SESSION TITLE: Bronchoscopy and Interventional Procedures
SESSION TYPE: Original Investigation Slide
PRESENTED ON: Monday, October 27, 2014 at 01:30 PM - 02:30 PM
PURPOSE: Axial imaging is the gold standard for measuring CAO but anecdotal evidence suggests that many bronchoscopists use visual estimation. The prevalence and reliability of this method has never been reported. This study aims to determine bronchoscopists’ opinions about and practical methods of assessing central airway obstruction (CAO).
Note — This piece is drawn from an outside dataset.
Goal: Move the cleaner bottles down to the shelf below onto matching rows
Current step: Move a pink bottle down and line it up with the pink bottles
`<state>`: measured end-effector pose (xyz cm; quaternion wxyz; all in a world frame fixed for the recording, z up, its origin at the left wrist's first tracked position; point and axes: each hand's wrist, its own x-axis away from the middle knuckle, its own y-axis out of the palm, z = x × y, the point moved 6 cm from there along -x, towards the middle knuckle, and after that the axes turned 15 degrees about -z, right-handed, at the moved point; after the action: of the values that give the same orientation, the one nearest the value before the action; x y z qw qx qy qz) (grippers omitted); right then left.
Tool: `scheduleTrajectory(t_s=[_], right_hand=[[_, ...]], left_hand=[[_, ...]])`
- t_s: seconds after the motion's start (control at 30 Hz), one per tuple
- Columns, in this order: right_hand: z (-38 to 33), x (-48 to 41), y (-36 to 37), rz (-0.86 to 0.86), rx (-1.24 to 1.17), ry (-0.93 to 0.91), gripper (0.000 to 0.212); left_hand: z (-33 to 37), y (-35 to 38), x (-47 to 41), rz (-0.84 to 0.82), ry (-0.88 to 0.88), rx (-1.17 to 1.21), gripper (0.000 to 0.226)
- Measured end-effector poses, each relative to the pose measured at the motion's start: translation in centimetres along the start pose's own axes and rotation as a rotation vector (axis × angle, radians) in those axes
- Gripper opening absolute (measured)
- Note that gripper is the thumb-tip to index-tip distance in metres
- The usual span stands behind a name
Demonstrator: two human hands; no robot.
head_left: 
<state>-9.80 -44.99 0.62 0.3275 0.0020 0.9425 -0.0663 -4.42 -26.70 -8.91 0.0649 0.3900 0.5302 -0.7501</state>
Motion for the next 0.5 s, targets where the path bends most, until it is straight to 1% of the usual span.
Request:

METHODS: Members of the American Association of Bronchology and Interventional Pulmonology were invited to participate in an online survey. In addition to reporting opinions and practice in measuring CAO, participants were shown ten bronchoscopic photos of abnormal central airway lesions and asked to estimate degree of obstruction with a sliding scale tool of 0 to 100%.
RESULTS: One-hundred and eighteen responses were obtained from individuals with varied interventional bronchoscopy experience. Nearly all were pulmonologists (97%) but had been trained to perform airway interventions in a variety of ways. Most participants reported using visual numeric estimation of CAO (91%) and largely those are numeric estimates (87%). Fifty-five participants volunteered other methods they used in addition and their comments reflected discontent with the reliability of those. When shown the same ten bronchoscopic photos, estimates varied considerably, with very large ranges of responses in all cases and standard deviations in excess of 20% in some cases. When asked if they agreed that measurement of airway narrowing should be standardized, nearly half (46%) strongly agreed and another 40% somewhat agreed.
CONCLUSIONS: Although limited by sample size and static photos of abnormal airways, this survey supports the assertion that most bronchoscopists use a method of estimating CAO that is subjective and unreliable but ubiquitous in the absence of a clinically practical alternative.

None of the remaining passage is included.